Department of Radiation Oncology, Gangnam Severance Hospital, Yonsei University College of Medicine, Seoul, Republic of Korea.
Department of Radiation Oncology, Yonsei Cancer Center, Yonsei University College of Medicine, 50-1 Yonsei-ro, Seodaemun-gu, Seoul, 03722, Republic of Korea.
Sci Rep. 2021 Apr 1;11(1):7435. doi: 10.1038/s41598-021-86851-6.
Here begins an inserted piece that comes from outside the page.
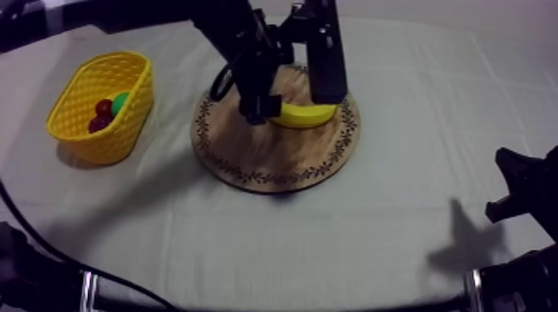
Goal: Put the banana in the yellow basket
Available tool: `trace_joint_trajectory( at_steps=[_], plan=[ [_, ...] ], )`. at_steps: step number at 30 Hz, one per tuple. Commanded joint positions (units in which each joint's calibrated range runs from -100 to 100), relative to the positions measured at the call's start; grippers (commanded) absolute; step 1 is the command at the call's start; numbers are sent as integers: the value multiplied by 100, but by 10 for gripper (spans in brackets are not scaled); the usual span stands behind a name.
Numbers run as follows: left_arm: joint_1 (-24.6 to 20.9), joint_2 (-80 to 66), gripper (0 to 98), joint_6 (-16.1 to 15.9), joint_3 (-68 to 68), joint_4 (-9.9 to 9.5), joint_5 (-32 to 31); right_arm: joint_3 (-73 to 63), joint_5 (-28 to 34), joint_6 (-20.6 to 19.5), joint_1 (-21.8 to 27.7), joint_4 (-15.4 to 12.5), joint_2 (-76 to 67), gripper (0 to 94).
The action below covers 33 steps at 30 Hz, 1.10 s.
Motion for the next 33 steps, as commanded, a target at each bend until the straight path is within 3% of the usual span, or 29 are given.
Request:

We evaluated intracranial failure after hippocampus-avoidance-prophylactic cranial irradiation (HA-PCI) for limited-stage small-cell lung cancer (SCLC). Data of 106 patients who received PCI with 25 Gy were retrospectively reviewed. The patients were divided into two groups based on whether they underwent HA-PCI: the HA-PCI group (n = 48) and the conventional PCI (C-PCI) group (n = 58). Twenty-one patients experienced intracranial failure: 11 and 10 patients in the C-PCI and HA-PCI groups, respectively. Using the log-rank test, the intracranial failure rate was not significantly different between the groups (p = 0.215). No clinical factor was significantly associated with intracranial failure in multivariate Cox regression analysis, but HA-PCI tended to be associated with increased incidence of intracranial failure (HR 2.87, 95% CI 0.86-9.58, p = 0.087). Among patients who received HA-PCI, two developed peri-hippocampal recurrence. A higher thoracic radiotherapy dose (≥ 60 Gy) was significantly associated with DFS (HR 0.52, p = 0.048) and OS (HR 0.35, p = 0.003). However, HA-PCI was associated with neither DFS nor OS. Although HA-PCI may be associated with an increased risk of intracranial failure, HA-PCI did not impair disease control or survival. Future prospective randomized trials are needed to reach a definite conclusion.
我们评估了避免海马区预防性颅脑照射(HA-PCI)治疗局限期小细胞肺癌(SCLC)后的颅内失败情况。回顾性分析了 106 例接受 25 Gy PCI 的患者的数据。根据是否接受 HA-PCI,将患者分为两组:HA-PCI 组(n=48)和常规 PCI(C-PCI)组(n=58)。21 例患者出现颅内失败:C-PCI 组和 HA-PCI 组各 11 例和 10 例。使用对数秩检验,两组的颅内失败率无显著差异(p=0.215)。多因素 Cox 回归分析显示,无临床因素与颅内失败显著相关,但 HA-PCI 与颅内失败发生率增加相关(HR 2.87,95%CI 0.86-9.58,p=0.087)。在接受 HA-PCI 的患者中,有 2 例发生海马旁区复发。较高的胸放疗剂量(≥60 Gy)与无进展生存期(HR 0.52,p=0.048)和总生存期(HR 0.35,p=0.003)显著相关。然而,HA-PCI 与无进展生存期或总生存期均无关。尽管 HA-PCI 可能与颅内失败风险增加相关,但 HA-PCI 并未损害疾病控制或生存。未来需要前瞻性随机试验来得出明确结论。